ITBS20020029U1 - FIBER OPTIC CATHETER FOR THERMAL-ABLATION - Google Patents

Description

HIESSE s.r.l

DESCRIPTION

of the PATENT for INDUSTRIAL UTILITY MODEL entitled:

"FIBER OPTIC CATHETER FOR THERMO - ABLATION" in the name of FOGAZZI di Venturelli Andrea & C. S.n.c., of Italian nationality, with headquarters in Via L. Marenzio 7 - Loc. Roncaglie, 25062 CONCESIO, Brescia Application No. „.. ^ ΛDeposit on 5 »5 MfìP

ÌlBS2OS: U0t0U29

The present utility model generally relates to fiber optic catheters for use in the medical and surgical field, and refers in particular to a fiber optic catheter for thermo-ablation by las In the field of medical and surgical devices currently There are also known catheters for carrying out thermo-ablation operations in various parts or organs of a body which can be reached through natural ducts or lumens. There are also known fiber optic catheters for the average thermal ablation of laser beams. In these catheters, the optical fibers extend in length

of the catheter from a proximal connector that can be connected to a laser machine up to a distal end where the optical fibers are exposed for the irradiation of the part to be treated.

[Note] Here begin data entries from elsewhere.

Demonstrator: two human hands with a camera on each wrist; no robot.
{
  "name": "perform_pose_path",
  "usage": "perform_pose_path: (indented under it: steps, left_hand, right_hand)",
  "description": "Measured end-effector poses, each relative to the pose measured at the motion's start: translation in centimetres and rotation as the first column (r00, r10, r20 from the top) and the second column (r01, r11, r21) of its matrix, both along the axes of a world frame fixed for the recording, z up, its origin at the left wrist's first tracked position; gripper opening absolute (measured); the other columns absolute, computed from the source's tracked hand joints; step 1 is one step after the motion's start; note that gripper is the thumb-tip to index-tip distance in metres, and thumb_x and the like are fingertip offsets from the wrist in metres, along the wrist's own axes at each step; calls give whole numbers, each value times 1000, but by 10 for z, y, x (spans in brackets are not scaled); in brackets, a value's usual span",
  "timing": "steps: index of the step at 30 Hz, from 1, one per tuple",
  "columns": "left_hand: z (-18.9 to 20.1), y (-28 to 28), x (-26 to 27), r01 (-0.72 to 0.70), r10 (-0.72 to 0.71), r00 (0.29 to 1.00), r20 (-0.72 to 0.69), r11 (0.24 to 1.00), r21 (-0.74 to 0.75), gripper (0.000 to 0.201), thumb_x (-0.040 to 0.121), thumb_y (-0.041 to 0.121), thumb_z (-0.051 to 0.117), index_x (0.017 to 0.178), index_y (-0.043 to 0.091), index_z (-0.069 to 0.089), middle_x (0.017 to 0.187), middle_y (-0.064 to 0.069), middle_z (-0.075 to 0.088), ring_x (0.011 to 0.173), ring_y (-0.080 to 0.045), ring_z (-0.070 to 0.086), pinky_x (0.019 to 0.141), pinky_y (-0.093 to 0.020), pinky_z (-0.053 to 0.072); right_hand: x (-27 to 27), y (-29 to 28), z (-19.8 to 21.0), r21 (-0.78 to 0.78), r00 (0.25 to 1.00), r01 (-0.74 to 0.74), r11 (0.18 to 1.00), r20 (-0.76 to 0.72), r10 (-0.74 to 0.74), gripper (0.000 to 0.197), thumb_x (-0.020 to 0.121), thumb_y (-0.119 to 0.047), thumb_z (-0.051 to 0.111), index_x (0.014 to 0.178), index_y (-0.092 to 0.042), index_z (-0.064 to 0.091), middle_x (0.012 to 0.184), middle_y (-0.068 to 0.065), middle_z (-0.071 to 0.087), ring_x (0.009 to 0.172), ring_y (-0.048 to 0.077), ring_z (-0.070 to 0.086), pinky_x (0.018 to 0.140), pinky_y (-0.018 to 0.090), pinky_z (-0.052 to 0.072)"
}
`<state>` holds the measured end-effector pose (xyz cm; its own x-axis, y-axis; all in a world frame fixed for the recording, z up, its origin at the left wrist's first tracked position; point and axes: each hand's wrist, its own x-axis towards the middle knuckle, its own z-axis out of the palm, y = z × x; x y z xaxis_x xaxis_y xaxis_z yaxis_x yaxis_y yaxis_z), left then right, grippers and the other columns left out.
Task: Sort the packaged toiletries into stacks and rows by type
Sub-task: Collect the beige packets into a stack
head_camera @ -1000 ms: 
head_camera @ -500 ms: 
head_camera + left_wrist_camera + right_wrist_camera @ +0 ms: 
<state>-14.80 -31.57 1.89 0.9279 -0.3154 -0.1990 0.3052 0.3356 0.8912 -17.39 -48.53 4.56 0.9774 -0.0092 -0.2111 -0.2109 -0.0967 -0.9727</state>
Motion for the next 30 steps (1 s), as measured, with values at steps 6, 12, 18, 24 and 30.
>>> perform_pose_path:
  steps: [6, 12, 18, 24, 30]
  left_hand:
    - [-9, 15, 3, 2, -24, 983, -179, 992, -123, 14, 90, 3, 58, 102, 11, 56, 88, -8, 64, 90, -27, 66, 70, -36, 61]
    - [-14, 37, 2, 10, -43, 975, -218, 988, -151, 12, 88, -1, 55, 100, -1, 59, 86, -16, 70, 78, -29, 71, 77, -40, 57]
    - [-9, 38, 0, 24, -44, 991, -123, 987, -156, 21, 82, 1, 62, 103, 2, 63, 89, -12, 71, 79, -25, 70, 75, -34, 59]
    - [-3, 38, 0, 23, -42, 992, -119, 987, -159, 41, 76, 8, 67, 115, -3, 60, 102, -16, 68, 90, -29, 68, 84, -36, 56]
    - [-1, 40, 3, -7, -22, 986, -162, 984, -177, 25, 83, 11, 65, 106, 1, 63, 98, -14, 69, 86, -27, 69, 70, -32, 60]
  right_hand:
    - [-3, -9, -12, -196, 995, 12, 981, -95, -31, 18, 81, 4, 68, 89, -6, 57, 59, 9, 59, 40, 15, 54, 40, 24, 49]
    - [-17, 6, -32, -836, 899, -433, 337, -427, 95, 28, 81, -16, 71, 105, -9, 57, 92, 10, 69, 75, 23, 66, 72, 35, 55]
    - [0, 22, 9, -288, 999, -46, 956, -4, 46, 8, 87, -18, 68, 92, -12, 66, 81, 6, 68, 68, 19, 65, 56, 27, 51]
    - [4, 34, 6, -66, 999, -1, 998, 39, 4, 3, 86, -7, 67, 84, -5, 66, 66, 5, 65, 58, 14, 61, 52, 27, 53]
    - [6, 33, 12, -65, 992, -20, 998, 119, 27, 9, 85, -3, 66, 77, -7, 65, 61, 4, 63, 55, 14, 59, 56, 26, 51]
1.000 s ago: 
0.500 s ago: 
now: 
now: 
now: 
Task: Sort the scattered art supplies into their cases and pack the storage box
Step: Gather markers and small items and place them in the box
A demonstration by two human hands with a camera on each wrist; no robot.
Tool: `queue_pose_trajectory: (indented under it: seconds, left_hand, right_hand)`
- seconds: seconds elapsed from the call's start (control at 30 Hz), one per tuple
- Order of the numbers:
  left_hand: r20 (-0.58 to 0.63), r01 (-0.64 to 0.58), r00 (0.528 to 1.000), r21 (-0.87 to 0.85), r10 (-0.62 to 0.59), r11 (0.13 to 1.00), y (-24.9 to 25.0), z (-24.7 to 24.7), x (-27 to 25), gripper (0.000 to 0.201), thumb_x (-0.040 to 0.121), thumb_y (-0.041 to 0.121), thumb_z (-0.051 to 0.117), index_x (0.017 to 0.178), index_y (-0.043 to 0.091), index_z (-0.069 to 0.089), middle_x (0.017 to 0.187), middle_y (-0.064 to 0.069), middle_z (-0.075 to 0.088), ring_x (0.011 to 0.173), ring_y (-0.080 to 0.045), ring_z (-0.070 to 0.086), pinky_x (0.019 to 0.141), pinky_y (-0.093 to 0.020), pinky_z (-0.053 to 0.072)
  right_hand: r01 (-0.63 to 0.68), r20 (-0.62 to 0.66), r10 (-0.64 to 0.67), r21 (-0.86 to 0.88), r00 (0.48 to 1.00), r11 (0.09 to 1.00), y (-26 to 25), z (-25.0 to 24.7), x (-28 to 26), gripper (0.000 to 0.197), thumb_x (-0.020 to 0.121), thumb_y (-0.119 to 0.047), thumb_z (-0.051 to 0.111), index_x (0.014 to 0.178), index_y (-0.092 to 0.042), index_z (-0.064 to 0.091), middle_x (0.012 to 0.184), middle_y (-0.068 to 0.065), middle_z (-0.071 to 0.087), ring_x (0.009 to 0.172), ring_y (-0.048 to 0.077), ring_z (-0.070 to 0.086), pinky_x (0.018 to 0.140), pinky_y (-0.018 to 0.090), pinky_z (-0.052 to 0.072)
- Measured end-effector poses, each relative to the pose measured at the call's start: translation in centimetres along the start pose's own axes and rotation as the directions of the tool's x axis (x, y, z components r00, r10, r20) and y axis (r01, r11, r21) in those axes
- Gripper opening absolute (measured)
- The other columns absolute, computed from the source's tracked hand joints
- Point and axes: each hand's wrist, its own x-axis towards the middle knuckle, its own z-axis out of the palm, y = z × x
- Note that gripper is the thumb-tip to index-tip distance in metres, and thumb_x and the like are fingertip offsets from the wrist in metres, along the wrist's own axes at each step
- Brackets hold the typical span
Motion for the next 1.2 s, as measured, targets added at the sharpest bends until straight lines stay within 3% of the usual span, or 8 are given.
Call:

However, in such an embodiment, the desired irradiation occurs through the free ends of the optical fibers and is essentially directed only frontally, forward beyond the distal part of the catheter. Some thermo-ablation interventions using laser beams may instead require essentially radial irradiation, in the form of a circular crown around the catheter, an action that known catheters are not able to perform.

3 miLaaL · s.i.i.

The present invention is aimed at remedying such a deficiency. In fact, its main purpose is to provide a catheter with a particular and innovative combination of functional elements that allows a predominantly radial irradiation for thermo-ablation treatments to be carried out around the catheter. Another object of the invention is to provide a catheter capable of additionally receiving at least one optical fiber for thermal ablation laser irradiation, including frontal.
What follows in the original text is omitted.